Title: Peters, John H.
Source text: The Medical and Surgical History of the War of the Rebellion, Part 3, Volume 1 (Washington, DC: Government Printing Office, 1888), 350.
Civil War Washington ID: med.d1e7266
TEI/XML: med.d1e7266.xml
CASE 84.—Serg't John H. Peters, Co. E, 120th Pa.; admitted April 20, 1863. Diagnosis—typho-malarial fever. Died 30th. Post-mortem examination nine hours after death: Some rigor mortis. Brain weighed forty-six ounces and a half. Mucous membrane of trachea pale. Right lung fifteen ounces and a half, healthy; left lung thirteen ounces and three-quarters, dark blue, its apex purple. Heart normal; soft black clot in right ventricle; small narrow clot in left ventricle. Liver forty-nine ounces and a half, dark purple externally, paler on section, rather soft; capsule of Glisson readily torn. Spleen eight ounces and a quarter, soft, dark mulberry color, trabeculæ conspicuous. Pancreas four ounces and one-quarter, natural. Stomach mottled dark and pale red.
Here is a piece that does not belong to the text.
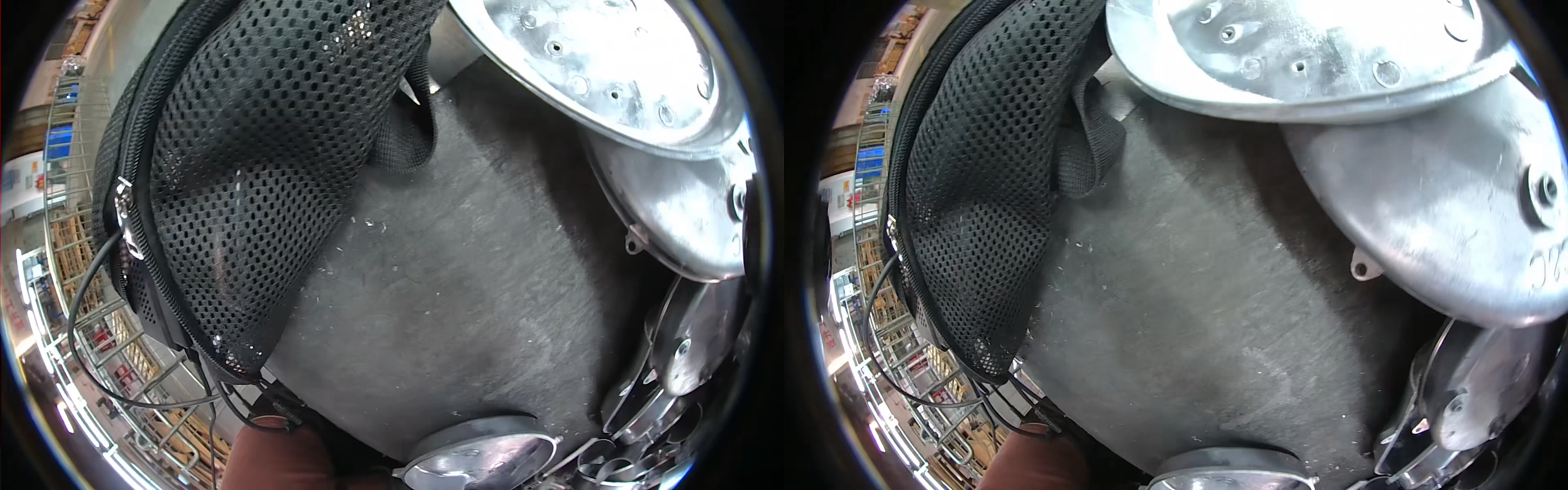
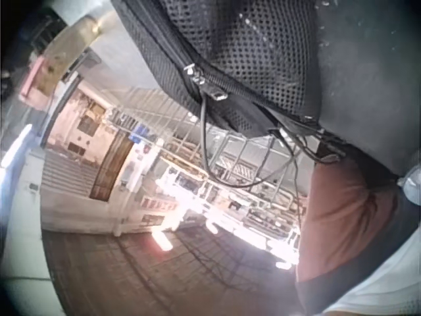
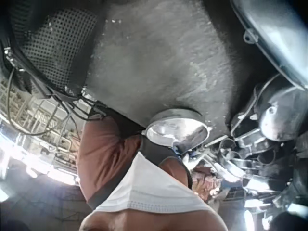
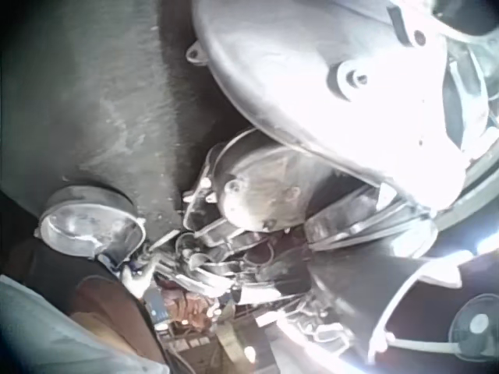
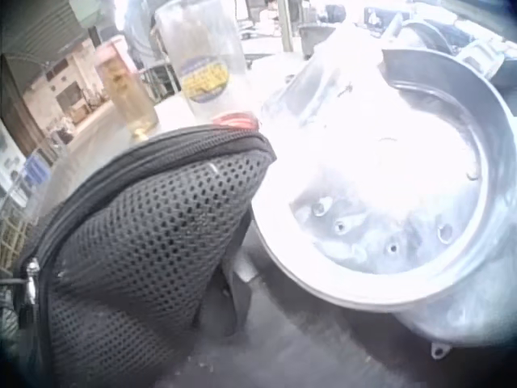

Mucous membrane of small intestine generally pale, with irregular patches of congestion; Peyer's patches pale; solitary follicles, especially in lower part, dark purple in color, enlarged and ulcerated; mucous membrane of vermiform appendix dark-colored and presenting two ulcerated patches one-eighth of an inch in length. Large intestine gray throughout; solitary glands conspicuous; three ulcers in the lower part of the bowel—the first, one inch in diameter, in the sigmoid flexure, the others, smaller, in the middle portion of the rectum. Kidneys congested.—Ass't Surg. Harrison Allen, U. S. A., Lincoln Hospital, Washington, D. C.